DATA EXCERPT:
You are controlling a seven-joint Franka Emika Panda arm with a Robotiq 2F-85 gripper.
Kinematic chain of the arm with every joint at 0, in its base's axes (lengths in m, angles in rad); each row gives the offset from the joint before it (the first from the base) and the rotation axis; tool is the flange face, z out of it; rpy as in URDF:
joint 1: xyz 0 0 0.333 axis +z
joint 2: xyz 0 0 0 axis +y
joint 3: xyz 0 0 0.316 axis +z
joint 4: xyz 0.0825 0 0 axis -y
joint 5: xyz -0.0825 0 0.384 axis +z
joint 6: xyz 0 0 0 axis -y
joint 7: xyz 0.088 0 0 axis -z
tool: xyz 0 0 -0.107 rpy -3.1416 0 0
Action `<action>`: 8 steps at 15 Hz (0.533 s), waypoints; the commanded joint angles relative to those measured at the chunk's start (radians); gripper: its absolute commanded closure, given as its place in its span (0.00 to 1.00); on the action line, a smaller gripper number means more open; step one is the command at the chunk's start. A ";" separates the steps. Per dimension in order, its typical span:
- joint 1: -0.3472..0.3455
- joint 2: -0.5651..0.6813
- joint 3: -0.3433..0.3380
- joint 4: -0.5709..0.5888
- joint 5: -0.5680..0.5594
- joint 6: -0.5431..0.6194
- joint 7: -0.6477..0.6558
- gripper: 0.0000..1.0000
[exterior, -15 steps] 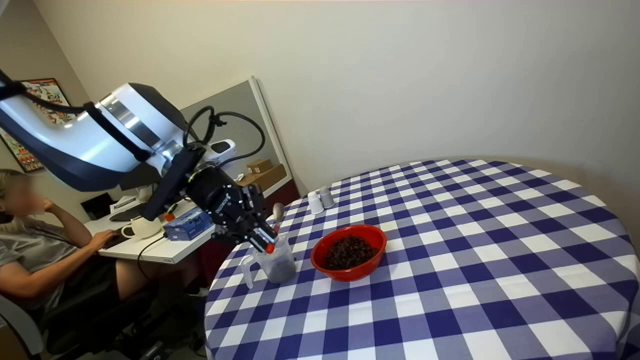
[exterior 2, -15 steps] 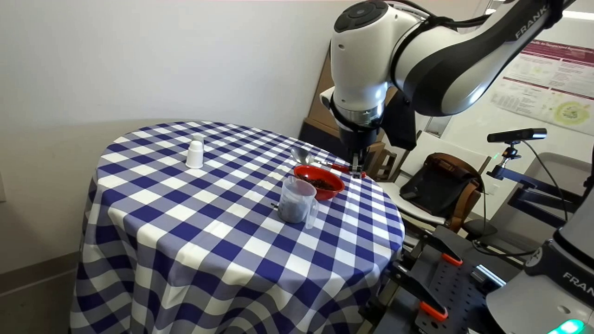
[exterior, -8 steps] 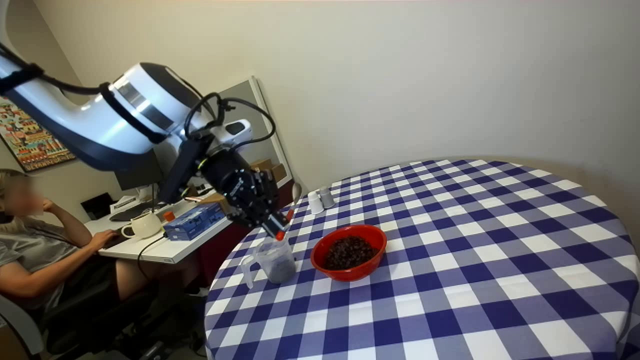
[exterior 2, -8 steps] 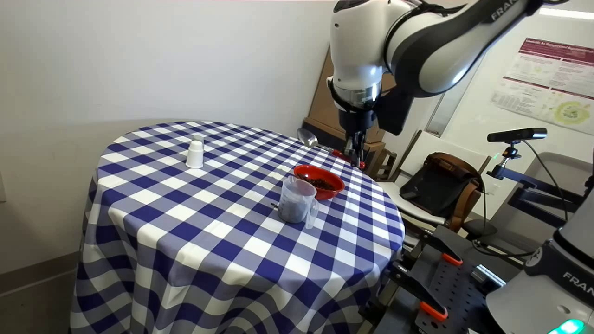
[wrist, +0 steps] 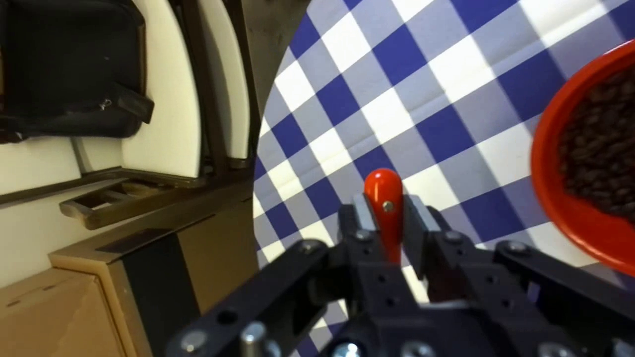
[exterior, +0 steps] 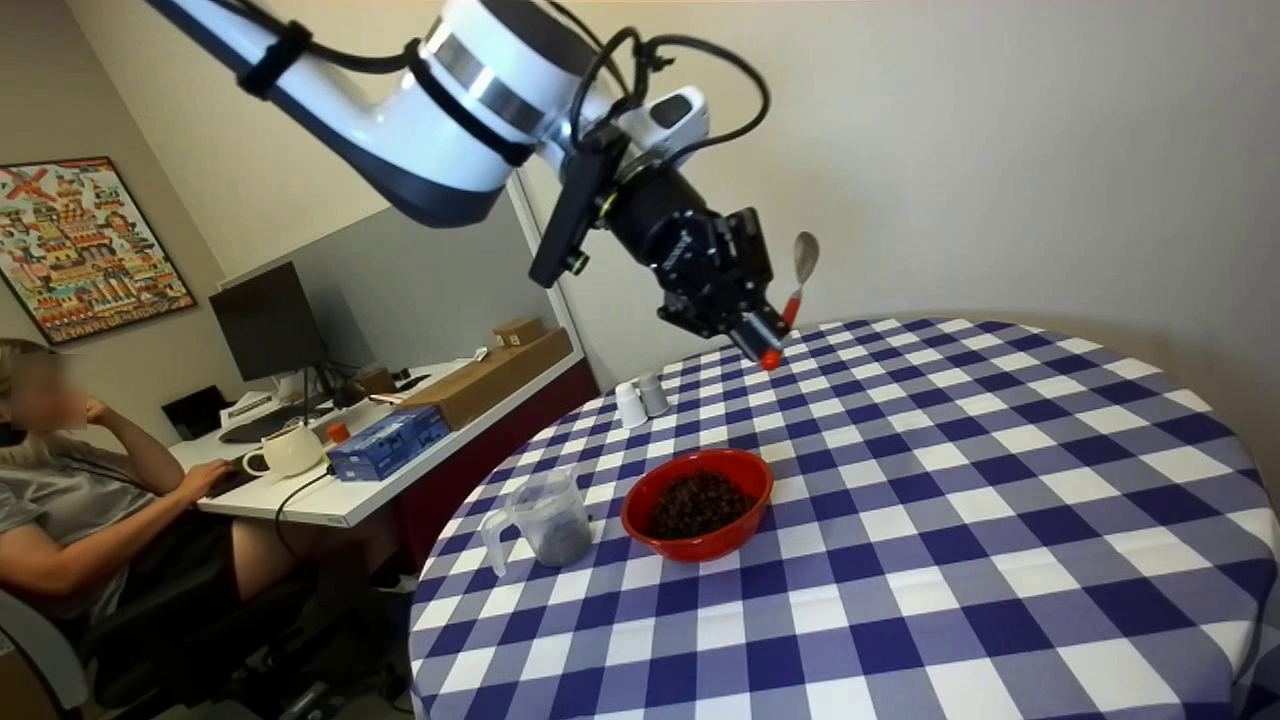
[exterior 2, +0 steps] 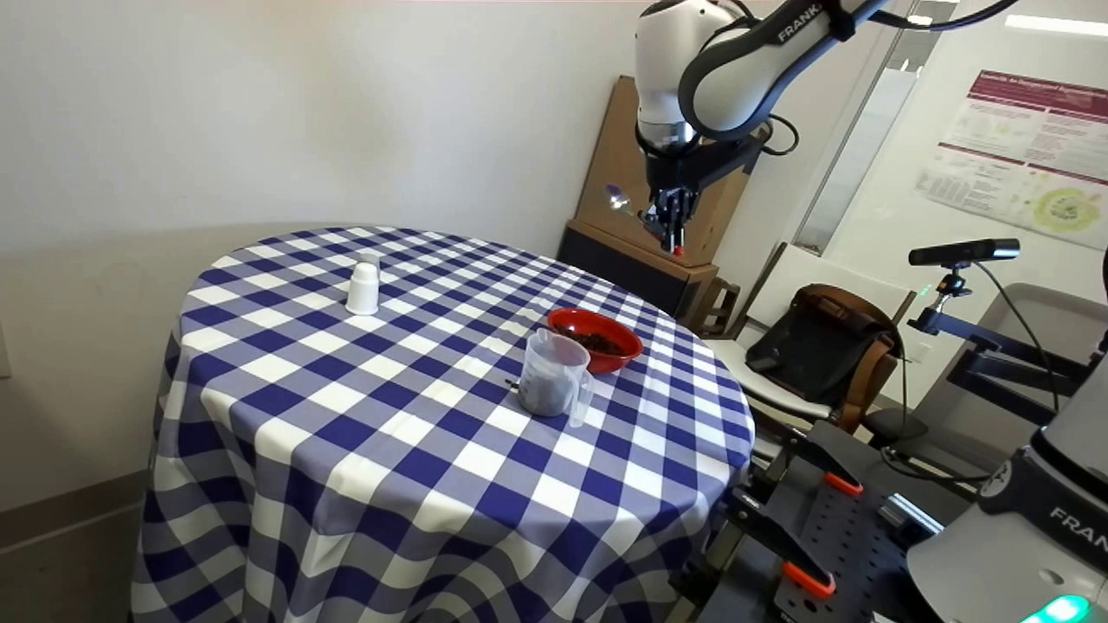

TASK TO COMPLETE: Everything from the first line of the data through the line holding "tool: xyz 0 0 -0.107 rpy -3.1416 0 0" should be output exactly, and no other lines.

OUTPUT OF THE EXERCISE:
You are controlling a seven-joint Franka Emika Panda arm with a Robotiq 2F-85 gripper.
Kinematic chain of the arm with every joint at 0, in its base's axes (lengths in m, angles in rad); each row gives the offset from the joint before it (the first from the base) and the rotation axis; tool is the flange face, z out of it; rpy as in URDF:
joint 1: xyz 0 0 0.333 axis +z
joint 2: xyz 0 0 0 axis +y
joint 3: xyz 0 0 0.316 axis +z
joint 4: xyz 0.0825 0 0 axis -y
joint 5: xyz -0.0825 0 0.384 axis +z
joint 6: xyz 0 0 0 axis -y
joint 7: xyz 0.088 0 0 axis -z
tool: xyz 0 0 -0.107 rpy -3.1416 0 0

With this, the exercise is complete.